What you need to do: Leave every picture out, and print the full listing again exactly.

Material provided:
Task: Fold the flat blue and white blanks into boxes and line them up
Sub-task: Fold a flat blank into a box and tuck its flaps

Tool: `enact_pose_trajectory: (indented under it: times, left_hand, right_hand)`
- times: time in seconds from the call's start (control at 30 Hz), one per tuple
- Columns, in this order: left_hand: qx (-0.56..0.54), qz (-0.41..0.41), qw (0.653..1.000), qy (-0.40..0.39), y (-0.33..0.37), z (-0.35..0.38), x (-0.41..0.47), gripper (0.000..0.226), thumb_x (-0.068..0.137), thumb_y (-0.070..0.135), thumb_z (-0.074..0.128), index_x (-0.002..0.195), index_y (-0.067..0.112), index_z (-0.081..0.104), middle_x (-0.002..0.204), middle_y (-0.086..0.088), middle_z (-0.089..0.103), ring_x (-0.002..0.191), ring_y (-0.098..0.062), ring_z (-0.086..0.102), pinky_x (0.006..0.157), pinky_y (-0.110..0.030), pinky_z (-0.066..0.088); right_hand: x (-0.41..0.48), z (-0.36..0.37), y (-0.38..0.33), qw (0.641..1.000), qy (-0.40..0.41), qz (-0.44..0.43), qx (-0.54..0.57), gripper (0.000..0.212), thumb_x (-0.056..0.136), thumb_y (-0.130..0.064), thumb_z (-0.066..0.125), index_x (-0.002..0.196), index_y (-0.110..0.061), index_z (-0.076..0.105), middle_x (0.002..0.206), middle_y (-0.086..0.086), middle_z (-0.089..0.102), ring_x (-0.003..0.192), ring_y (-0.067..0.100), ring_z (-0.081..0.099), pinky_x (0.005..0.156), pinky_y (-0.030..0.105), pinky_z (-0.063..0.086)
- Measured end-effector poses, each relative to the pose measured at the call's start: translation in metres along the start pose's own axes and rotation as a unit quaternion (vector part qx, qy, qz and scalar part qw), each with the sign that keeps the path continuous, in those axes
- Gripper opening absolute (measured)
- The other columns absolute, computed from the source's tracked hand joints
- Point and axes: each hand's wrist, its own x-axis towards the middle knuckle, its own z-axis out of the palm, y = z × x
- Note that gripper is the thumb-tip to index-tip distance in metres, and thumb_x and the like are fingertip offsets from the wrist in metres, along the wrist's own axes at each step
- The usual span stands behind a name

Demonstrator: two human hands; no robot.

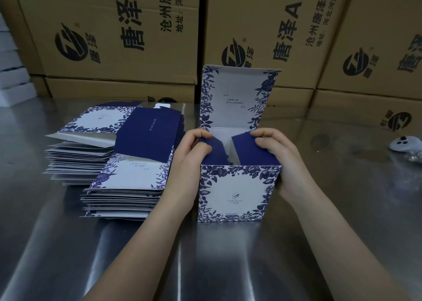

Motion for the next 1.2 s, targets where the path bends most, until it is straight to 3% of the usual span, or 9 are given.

Solution to this problem:
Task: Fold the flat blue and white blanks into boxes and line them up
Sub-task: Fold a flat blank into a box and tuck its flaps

Tool: `enact_pose_trajectory: (indented under it: times, left_hand, right_hand)`
- times: time in seconds from the call's start (control at 30 Hz), one per tuple
- Columns, in this order: left_hand: qx (-0.56..0.54), qz (-0.41..0.41), qw (0.653..1.000), qy (-0.40..0.39), y (-0.33..0.37), z (-0.35..0.38), x (-0.41..0.47), gripper (0.000..0.226), thumb_x (-0.068..0.137), thumb_y (-0.070..0.135), thumb_z (-0.074..0.128), index_x (-0.002..0.195), index_y (-0.067..0.112), index_z (-0.081..0.104), middle_x (-0.002..0.204), middle_y (-0.086..0.088), middle_z (-0.089..0.103), ring_x (-0.002..0.191), ring_y (-0.098..0.062), ring_z (-0.086..0.102), pinky_x (0.006..0.157), pinky_y (-0.110..0.030), pinky_z (-0.066..0.088); right_hand: x (-0.41..0.48), z (-0.36..0.37), y (-0.38..0.33), qw (0.641..1.000), qy (-0.40..0.41), qz (-0.44..0.43), qx (-0.54..0.57), gripper (0.000..0.212), thumb_x (-0.056..0.136), thumb_y (-0.130..0.064), thumb_z (-0.066..0.125), index_x (-0.002..0.196), index_y (-0.110..0.061), index_z (-0.076..0.105), middle_x (0.002..0.206), middle_y (-0.086..0.086), middle_z (-0.089..0.102), ring_x (-0.003..0.192), ring_y (-0.067..0.100), ring_z (-0.081..0.099), pinky_x (0.005..0.156), pinky_y (-0.030..0.105), pinky_z (-0.063..0.086)
- Measured end-effector poses, each relative to the pose measured at the call's start: translation in metres along the start pose's own axes and rotation as a unit quaternion (vector part qx, qy, qz and scalar part qw), each with the sign that keeps the path continuous, in those axes
- Gripper opening absolute (measured)
- The other columns absolute, computed from the source's tracked hand joints
- Point and axes: each hand's wrist, its own x-axis towards the middle knuckle, its own z-axis out of the palm, y = z × x
- Note that gripper is the thumb-tip to index-tip distance in metres, and thumb_x and the like are fingertip offsets from the wrist in metres, along the wrist's own axes at each step
- The usual span stands behind a name

Demonstrator: two human hands; no robot.


Motion for the next 1.2 s, targets where the path bends most, until it is straight to 3% of the usual span, or 9 are given.

No more work is needed on this exercise.